In 2009, the central government unveiled an 850 billion yuan (US$135 billion) three-year plan for medical reform, and aimed to make it easier and cheaper for all to seek medical care.

Major targets included establishing health insurance policies for all, enhancing the capacity of grassroots medical institutions, introducing an essential drugs system, the equalization of basic public health services, and public hospital reform.

Asked to assess the achievements of the last three-year plan, Minister of Health Chen Zhu conceded that it was still far from meeting public expectation.

By the end of 2011, 95 percent of the Chinese population was already covered by some form of health insurance, official statistics showed.

Every citizen now enjoys public health services worth 25 yuan a year that may include health profiling and chronic disease intervention. At grassroots level, medication costs had already dropped by about 30 percent.

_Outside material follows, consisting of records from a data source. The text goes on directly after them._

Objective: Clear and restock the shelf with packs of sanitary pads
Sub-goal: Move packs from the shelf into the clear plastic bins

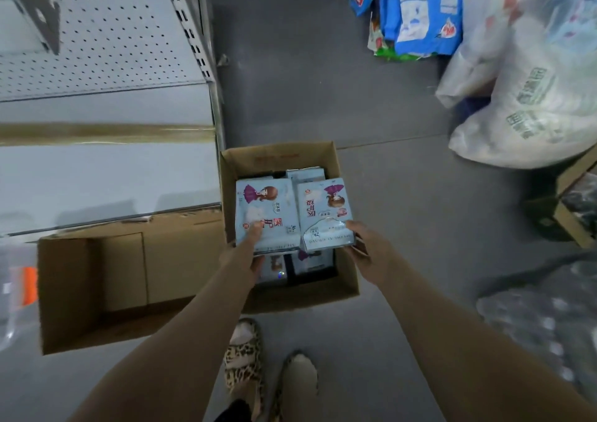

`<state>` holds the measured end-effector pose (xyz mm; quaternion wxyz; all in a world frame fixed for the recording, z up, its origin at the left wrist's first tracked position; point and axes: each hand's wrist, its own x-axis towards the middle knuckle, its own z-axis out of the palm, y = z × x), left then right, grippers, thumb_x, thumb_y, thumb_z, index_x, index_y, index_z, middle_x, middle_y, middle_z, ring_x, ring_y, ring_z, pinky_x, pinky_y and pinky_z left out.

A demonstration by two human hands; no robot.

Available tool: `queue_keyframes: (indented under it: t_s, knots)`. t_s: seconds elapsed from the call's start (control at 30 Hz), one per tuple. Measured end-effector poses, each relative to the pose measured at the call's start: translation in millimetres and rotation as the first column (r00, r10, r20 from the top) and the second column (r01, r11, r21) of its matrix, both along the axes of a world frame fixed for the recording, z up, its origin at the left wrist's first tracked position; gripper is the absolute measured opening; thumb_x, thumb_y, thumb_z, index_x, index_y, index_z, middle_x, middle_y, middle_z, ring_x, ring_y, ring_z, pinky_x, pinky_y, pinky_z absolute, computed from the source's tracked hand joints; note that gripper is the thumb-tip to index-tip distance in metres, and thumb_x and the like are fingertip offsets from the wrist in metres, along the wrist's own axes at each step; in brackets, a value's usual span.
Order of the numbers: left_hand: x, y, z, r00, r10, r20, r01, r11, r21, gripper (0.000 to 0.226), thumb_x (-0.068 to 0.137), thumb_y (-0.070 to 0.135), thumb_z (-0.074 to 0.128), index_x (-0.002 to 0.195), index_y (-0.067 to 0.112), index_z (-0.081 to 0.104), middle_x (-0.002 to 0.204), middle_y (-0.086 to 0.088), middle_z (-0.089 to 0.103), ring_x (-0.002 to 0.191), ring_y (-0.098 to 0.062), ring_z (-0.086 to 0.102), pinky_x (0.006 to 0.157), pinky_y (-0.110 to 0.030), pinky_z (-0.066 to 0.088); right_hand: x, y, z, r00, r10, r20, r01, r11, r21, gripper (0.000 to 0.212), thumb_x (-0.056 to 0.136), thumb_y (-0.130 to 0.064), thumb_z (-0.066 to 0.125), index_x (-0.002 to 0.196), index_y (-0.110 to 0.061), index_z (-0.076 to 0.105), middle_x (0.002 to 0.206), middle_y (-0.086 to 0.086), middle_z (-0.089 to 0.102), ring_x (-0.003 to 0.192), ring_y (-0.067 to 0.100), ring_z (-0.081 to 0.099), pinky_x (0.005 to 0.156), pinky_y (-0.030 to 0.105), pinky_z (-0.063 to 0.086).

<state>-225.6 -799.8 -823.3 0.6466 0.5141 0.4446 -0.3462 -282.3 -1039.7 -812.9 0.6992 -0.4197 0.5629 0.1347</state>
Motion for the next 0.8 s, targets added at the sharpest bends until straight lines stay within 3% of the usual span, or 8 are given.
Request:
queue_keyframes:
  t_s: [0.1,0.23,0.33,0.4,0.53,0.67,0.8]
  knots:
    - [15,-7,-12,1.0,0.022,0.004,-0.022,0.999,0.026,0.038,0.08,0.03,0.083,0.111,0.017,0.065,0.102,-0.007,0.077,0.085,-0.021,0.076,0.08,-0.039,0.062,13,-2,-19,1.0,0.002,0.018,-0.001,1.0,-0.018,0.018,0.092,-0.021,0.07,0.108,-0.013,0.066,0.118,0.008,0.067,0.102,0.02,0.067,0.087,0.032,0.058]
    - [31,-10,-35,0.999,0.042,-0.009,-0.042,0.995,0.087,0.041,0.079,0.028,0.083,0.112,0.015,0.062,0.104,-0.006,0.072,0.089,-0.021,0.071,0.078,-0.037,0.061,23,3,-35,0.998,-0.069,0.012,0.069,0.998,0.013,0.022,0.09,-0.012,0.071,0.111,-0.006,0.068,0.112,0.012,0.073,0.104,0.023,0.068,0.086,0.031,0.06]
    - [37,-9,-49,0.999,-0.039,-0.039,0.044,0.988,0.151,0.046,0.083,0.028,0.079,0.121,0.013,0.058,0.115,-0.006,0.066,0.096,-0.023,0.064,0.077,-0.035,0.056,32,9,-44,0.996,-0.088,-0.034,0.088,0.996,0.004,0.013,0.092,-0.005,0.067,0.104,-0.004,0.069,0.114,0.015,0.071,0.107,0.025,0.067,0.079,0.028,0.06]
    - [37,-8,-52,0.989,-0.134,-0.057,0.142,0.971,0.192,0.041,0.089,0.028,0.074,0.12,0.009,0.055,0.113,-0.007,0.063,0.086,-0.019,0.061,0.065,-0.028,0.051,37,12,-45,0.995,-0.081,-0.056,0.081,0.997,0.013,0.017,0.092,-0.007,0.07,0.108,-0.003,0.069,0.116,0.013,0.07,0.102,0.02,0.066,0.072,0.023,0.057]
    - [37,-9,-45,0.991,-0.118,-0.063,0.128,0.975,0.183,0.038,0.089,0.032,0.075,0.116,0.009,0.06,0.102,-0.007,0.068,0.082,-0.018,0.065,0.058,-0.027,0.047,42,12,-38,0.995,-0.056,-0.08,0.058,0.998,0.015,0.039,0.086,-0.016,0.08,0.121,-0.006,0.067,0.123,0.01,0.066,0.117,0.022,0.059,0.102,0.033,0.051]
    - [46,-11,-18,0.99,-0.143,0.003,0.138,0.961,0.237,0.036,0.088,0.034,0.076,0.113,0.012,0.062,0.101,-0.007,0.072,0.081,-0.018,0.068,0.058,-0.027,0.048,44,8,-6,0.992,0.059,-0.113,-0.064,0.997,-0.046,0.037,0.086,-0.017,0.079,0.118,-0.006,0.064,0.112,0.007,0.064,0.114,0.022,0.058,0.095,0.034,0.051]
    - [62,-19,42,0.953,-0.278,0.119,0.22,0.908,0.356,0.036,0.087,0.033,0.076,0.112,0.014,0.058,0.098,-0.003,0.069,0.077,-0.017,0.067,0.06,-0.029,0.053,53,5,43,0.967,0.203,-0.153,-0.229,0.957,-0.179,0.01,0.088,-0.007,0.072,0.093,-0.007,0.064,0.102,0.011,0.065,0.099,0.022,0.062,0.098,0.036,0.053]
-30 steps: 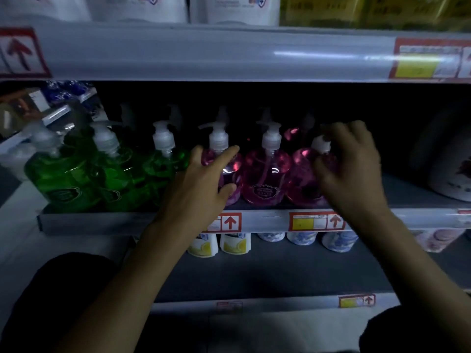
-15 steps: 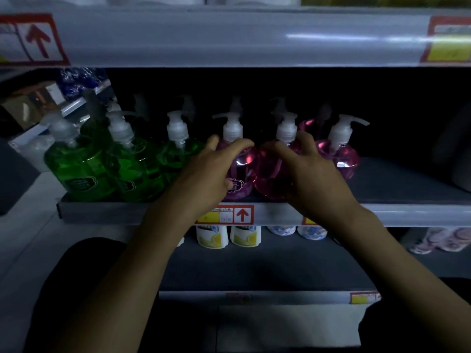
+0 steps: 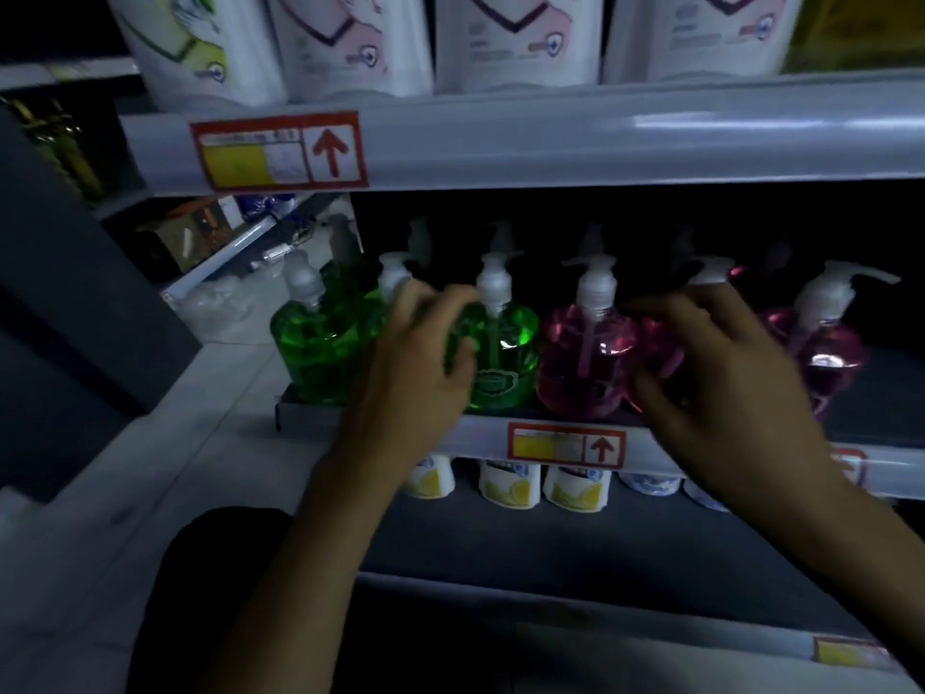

However, experts are still concerned that at large public hospitals, patients are still finding it hard to see a doctor, and that hospitals are still depending on drug sales to boost their revenue.

Chen, in response, said: "The government is determined to end such practices despite the great difficulty and the barriers expected.

"The current structure of hospitals' revenue stream is skewed partially because the cost of medical services is too cheap. So some cash in on administering unnecessary drugs and medical tests," he said.

"That corrupts our medical workers and burdens the country with rising medical bills," he noted.

To address that, medical workers should be paid respectable remuneration, and the current healthcare insurance payment mechanism must also be fine-tuned, according to Zhang.

Wu Ming, a CPPCC member and director of the health policy and management department of Peking University, recommends the practice of a total prepaid amount, and insurance payment according to the kind of diseases to control overall medical costs.

To date, trials in hospital reform have been based in county-level hospitals which mainly receive rural patients and are under full control of the health administrations, previous reports said.

"But in addition to simple cost control, we have to further explore sustainable funding mechanism for grassroots hospitals, and encourage a more enthusiastic medical work force," Zhang said.

At large urban public hospitals, "the situation is more complex and needs cooperation with other departments like finance, human resources and social security," Wu added.

"The changes in the public hospitals are the hardest part of the medical reforms.

"It may take a long time, perhaps as long as 10 to 20 years," she said.